The groups, which have fought to preserve consumers' access to innovative content distribution technologies is narrower in scope than the current proposal, named the "Inducing Infringement of Copyrights Act of 2004."
The alternative proposal was sent to bill co-sponsors Senate Majority Leader Bill Frist, R-Tenn., Senate Minority Leader Tom Daschle, D-SD, Sen. Orrin Hatch, R-Utah, and Sen. Patrick Leahy, D-Vt.
Specifically, the alternative would impose liability on any person who actively sells a computer program designed to engage in "indiscriminate, mass infringing distribution" of copyrighted works. Exempt from liability would be ISPs, venture capitalists, credit card companies, banks, advertising agencies, IT help desks, and others for providing routine services to consumer and librarians who make use of the software.

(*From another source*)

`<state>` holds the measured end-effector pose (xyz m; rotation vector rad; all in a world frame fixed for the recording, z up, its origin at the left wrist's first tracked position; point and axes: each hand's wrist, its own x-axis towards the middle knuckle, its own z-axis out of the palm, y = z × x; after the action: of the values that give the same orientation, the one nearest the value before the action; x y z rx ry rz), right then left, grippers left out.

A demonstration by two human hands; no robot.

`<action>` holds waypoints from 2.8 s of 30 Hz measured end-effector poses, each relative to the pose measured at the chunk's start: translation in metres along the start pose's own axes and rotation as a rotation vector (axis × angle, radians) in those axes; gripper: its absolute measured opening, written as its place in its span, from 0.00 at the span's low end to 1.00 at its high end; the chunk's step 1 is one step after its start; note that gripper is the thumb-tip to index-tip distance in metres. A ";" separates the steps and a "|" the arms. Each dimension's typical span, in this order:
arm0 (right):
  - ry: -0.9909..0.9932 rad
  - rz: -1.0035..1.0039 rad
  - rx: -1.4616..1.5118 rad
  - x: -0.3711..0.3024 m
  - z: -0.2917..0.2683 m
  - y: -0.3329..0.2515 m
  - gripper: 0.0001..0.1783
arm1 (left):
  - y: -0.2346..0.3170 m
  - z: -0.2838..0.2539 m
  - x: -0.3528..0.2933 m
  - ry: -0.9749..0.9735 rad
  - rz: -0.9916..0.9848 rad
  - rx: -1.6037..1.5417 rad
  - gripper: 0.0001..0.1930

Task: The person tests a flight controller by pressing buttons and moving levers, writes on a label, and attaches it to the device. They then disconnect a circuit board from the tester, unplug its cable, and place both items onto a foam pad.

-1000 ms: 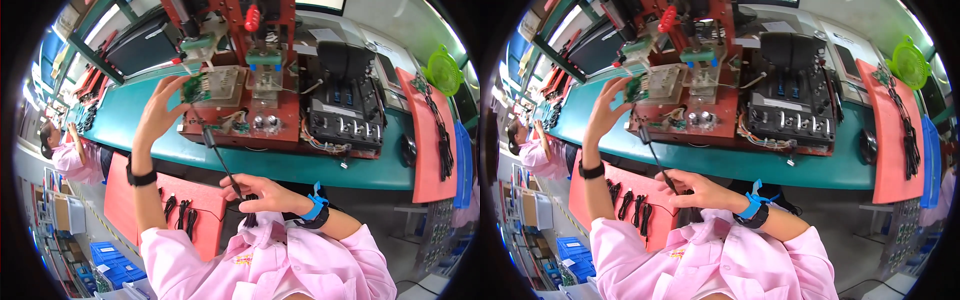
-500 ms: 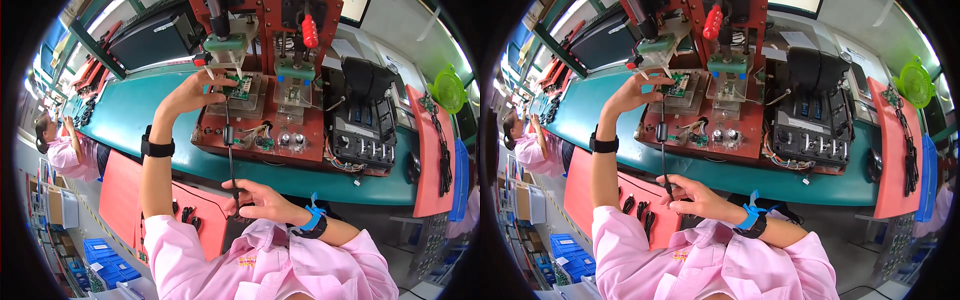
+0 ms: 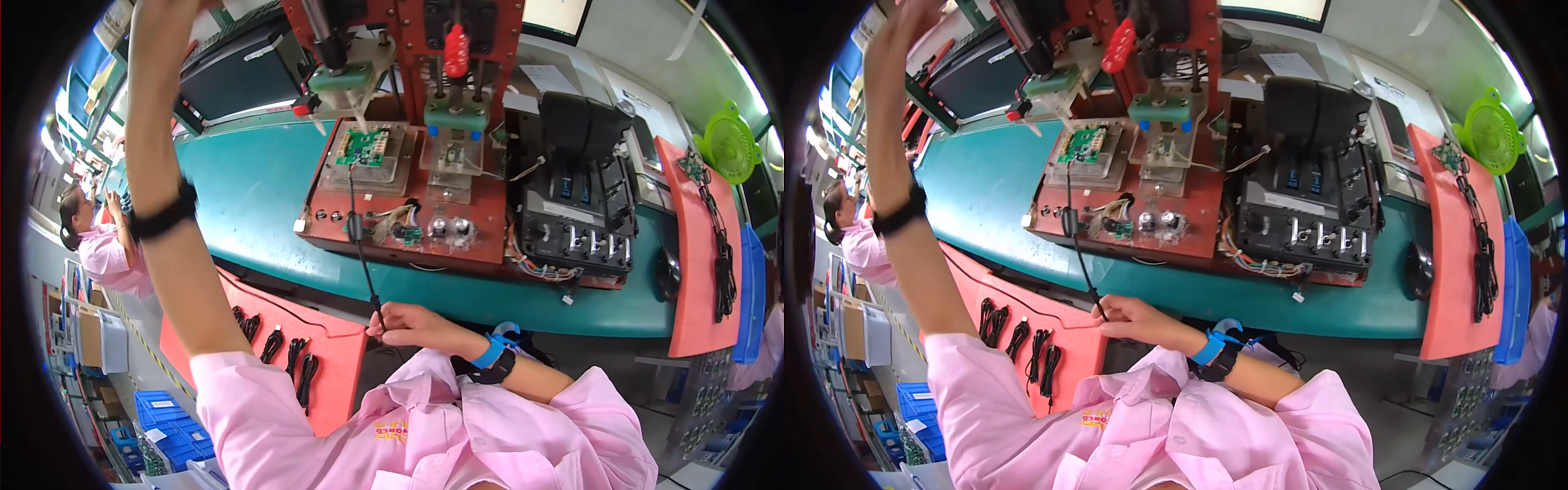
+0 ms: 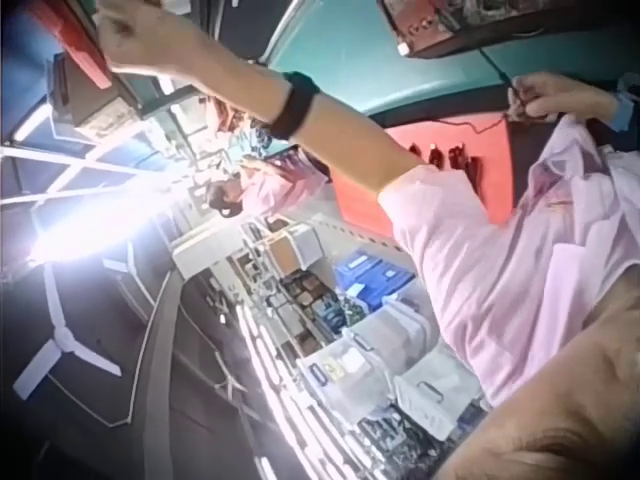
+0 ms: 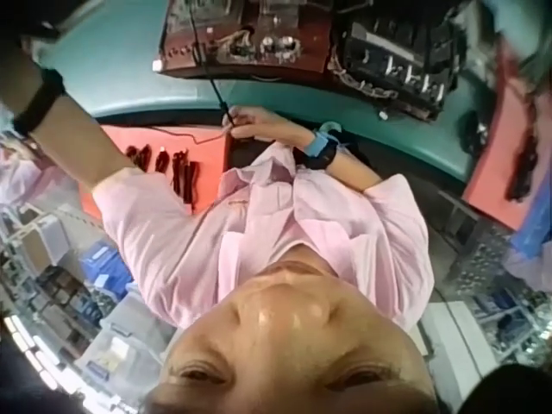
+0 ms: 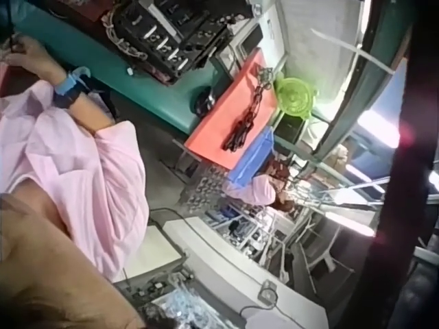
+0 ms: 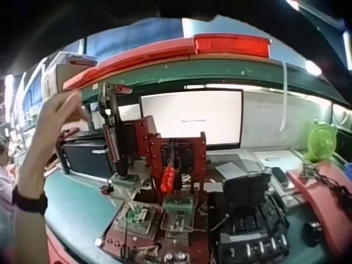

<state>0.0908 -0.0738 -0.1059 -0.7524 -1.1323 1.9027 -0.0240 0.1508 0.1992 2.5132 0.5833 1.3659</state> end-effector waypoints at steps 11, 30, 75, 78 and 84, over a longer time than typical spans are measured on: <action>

Finally, the alternative proposal would also make clear that manufacture or distribution of peer-to-peer hardware or software products will not trigger punishment if the products can be used in ways that do not violate copyrights.
That provision would put into a law last week's court decision allowing peer-to-peer systems, even if copyright violations are possible, as long as the systems do not keep an centralized index of works users are making available.
Signing on to the proposal are the Consumer Electronics Association, the Home Recording Rights Coalition, Public Knowledge and the U.S. Internet Industry Association.